Data annotation notes
Tools
Online, open source
label studio
- image, text
- browser based (your own hosted copy)
- https://labelstud.io/
doccano
- text
- browser based (your own hosted copy)
- https://doccano.github.io/doccano/
ML-Annotate
- text
- browser based (your own hosted copy)
- https://github.com/falcony-io/ml-annotate
brat
- text?
- browser based (your own hosted copy)
- http://brat.nlplab.org/
annotator.js
- text
- browser extension, meant to work on webpages
- http://annotatorjs.org/
Annotation Lab (a.k.a. NLP Lab)
- text(, also images?)
- https://nlp.johnsnowlabs.com/docs/en/alab/quickstart
Paid and/or closed source
(mostly online or self-hosted)
datagym
- image and video
- web based
- assisted labeling
- free/paid model
- open source
- https://www.datagym.ai/
LightTag
- text
- free start, mostly paid
- https://www.lighttag.io/
Label Your Data
- https://labelyourdata.com/
- closed source
- paid
prodigy
- text (including specific spacy things like pos, ner, dep); images, audio
- paid only?(verify) [1]
- https://prodi.gy/
LabelBox
- free for small data, mostly paid
- https://labelbox.com/
CVAT
- image and video
- paid; free is limited
- https://cvat.ai/
GUI, open source
LabelImg
- image
- Python, Qt (local install)
- open source
- https://github.com/heartexlabs/labelImg
MAE (Multi-document Annotation Environment)
- text
- GUI (Java)
- open source
- https://keighrim.github.io/mae-annotation/
- https://github.com/keighrim/mae-annotation
YEDDA
- text
- GUI app
- open source
- https://github.com/jiesutd/YEDDA
ELAN
- audio and video
- open source
- https://archive.mpi.nl/tla/elan
Praat
- audio
- open source
- specialized for phonetics/linguistics
- https://www.fon.hum.uva.nl/praat/
Phon
- audio
- specialized for phonetics/linguistics
- open source
- https://www.phon.ca/phon-manual/getting_started.html
- https://github.com/phon-ca/phon
Unsorted
ipyannotations
- text (images overall)
- python notebook
poplar
VGG Oxford University
- varied
Annotation data formats
IOB
IOB (Inside, Outside, Beginning), a.k.a. BIO, is a format certain annotation outputs to signify sequences of adjacent tokens,
such as in entity recongition.
This seems to originate of using the chunker to also tag these, and having it output what is a separate thing that is probably just a single list of things, same length as input tokens (easier to parse, separate, than trying to mush it into a single annotation along the way).
It sends
- B the beginning of a sequence
- I inside sequence
- O outside a sequence (terminating an ongoing sequence, or later not inside one)
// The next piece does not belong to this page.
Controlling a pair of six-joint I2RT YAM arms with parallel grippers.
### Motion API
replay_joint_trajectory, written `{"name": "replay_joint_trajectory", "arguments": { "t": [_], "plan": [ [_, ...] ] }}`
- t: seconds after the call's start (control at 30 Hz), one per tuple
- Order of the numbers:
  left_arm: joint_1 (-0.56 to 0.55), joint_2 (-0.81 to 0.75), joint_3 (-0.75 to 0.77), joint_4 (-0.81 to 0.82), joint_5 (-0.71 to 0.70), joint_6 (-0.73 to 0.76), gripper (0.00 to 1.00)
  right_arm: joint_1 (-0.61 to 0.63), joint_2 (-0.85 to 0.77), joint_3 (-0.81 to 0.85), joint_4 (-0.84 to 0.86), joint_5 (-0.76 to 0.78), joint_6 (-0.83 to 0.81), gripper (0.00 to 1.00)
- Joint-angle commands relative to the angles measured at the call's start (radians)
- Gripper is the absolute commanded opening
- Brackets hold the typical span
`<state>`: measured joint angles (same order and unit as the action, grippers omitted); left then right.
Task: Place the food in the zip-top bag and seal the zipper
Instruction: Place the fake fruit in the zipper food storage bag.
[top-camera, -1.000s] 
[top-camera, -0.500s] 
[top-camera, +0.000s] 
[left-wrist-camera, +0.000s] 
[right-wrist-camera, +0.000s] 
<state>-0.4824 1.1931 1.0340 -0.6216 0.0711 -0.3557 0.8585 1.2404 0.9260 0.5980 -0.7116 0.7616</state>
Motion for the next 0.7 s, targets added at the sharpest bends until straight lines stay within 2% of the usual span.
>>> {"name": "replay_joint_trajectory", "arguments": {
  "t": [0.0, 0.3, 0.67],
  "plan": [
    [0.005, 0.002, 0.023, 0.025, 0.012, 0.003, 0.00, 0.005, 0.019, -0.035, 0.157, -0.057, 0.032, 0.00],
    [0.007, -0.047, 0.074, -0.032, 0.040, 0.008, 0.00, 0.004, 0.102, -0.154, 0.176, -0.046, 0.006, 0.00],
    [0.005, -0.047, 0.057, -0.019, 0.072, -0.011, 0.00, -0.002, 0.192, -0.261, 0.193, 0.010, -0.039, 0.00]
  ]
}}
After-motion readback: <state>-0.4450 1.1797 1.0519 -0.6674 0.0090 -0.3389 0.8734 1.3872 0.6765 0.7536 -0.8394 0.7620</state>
(examples often show 'I-LOC' - because you can push that into a single list of strings the same length of the token list you are annotating, and you can recover both variable-length chunks and and the annotated types from that)
There are actually a number of flavours of this idea.
- The simplest might be IO - which basically isn't used at all, because it can't code that two different things are right next to each other.
- there are actually surprisingly few cases where this really matters for NER, but why build in that limitation?
- So IOB seems the default.
The difference between I and B comes in part to let you annotate that there are separate adjacent things. For example, doing NER tagging might output:
Los I LOC Angeles I LOC in O California I LOC
...which implies that Los Angeles belongs together, and the seprate in/O implies that California is a different thing. If someone removed that 'in' (and were bad at adding punctiation) you might want to annotate like:
Los I LOC Angeles I LOC California B LOC
to signify Los Angeles and California are separate things.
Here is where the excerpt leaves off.